Por su parte, el viejo miraba al joven. Querría hablarle de muchas cosas que no había podido decirle en tantos años, que no había podido decir a June; no había medio de comunicarle su convicción de que las propiedades urbanas de Soho iban en aumento de su valor; no había medio de que se interesara en el tremendo silencio de Pippin, el superintendente de la Nueva Compañía Carbonera, que había presidido él tanto tiempo; no podía hacerle participar en su preocupación por la constante baja de sus valores americanos, ni en la que sentía por el medio de evitar el pago de los derechos reales que habría de pagar al morir. Al fin, bajo la influencia de una taza de té empezó a hablar a su hijo. Y así se abrió para él una nueva zona de promisión en la vida, una tierra prometida, maravillosa, de conversación, en la que podría encontrar un puerto de abrigo contra la tristeza, los presagios y los recuerdos; donde podría calmar su alma con el opio de la invención de procedimientos para evitar la merma de lo único que quedaría en la tierra de él.
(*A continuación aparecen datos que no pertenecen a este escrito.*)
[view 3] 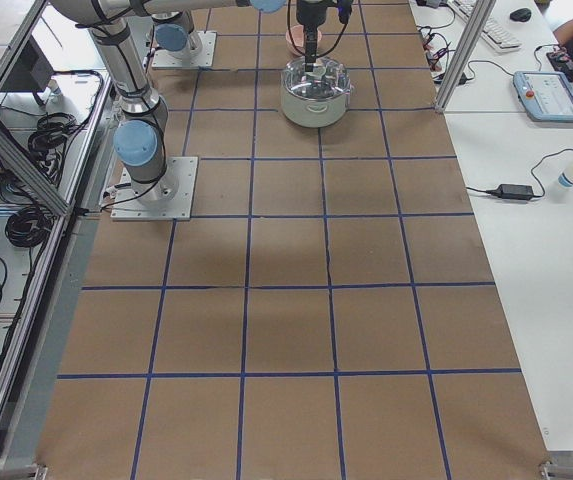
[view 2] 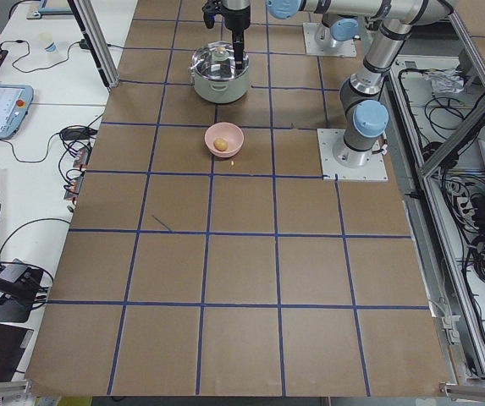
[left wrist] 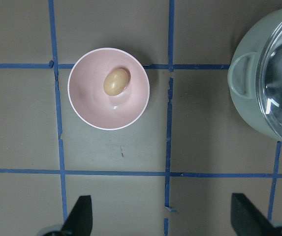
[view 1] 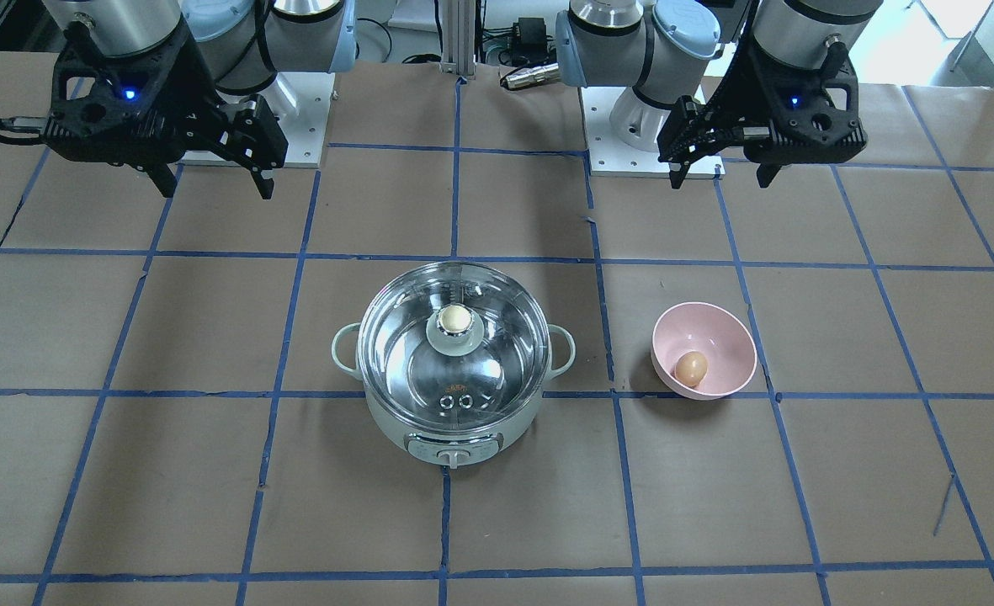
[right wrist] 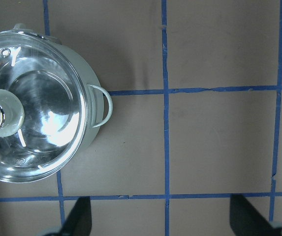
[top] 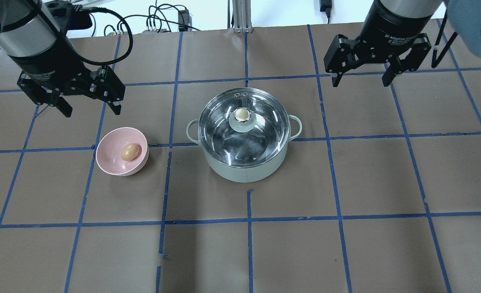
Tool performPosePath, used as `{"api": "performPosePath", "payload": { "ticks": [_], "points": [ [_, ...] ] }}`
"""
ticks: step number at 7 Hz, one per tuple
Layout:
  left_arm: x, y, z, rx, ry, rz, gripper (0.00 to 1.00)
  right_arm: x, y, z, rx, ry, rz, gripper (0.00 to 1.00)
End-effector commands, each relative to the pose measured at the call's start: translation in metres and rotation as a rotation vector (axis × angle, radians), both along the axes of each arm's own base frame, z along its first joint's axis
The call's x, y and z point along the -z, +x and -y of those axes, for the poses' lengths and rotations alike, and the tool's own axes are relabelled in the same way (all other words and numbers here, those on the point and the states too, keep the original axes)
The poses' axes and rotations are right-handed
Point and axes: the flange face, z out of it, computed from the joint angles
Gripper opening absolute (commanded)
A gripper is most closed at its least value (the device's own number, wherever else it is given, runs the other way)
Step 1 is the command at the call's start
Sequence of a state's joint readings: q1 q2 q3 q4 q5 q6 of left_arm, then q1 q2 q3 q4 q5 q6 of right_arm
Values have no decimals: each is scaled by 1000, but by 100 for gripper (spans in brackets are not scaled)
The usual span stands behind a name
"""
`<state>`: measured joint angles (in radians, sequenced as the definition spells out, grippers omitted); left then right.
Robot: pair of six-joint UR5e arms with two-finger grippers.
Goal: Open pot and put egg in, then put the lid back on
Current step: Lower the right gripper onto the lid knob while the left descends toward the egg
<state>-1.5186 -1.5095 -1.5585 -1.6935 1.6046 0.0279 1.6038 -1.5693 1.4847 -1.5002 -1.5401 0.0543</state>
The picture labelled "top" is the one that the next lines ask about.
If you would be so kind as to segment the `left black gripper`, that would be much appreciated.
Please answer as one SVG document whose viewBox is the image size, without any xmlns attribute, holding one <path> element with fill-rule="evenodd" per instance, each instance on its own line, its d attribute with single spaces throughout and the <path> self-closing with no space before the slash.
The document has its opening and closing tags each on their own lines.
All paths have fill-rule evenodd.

El joven Jolyon sabía escuchar, era ésta su gran cualidad. Mantenía los ojos fijos en la cara de su padre, intercalando una pregunta de vez en vez.

El reloj dio la una y el viejo Jolyon no había terminado, y al sonido de la campana volvió a él el sentido del orden. Sacó el reloj del bolsillo y le echó una mirada sorprendida:

—Tengo que irme a la cama, Jo…

El joven Jolyon se levantó y le tendió la mano a su padre para ayudarle. Volvió a encontrar su rostro demacrado y macilento, con los ojos hundidos y apagados.

—Adiós, hijo; cuídate.

Salió al fin. Casi no veía, no podía sonreír. En todos aquellos quince años no se había dado cuenta de que la vida no era cosa fácil. Y la verdad era que la vida era cosa tremendamente complicada.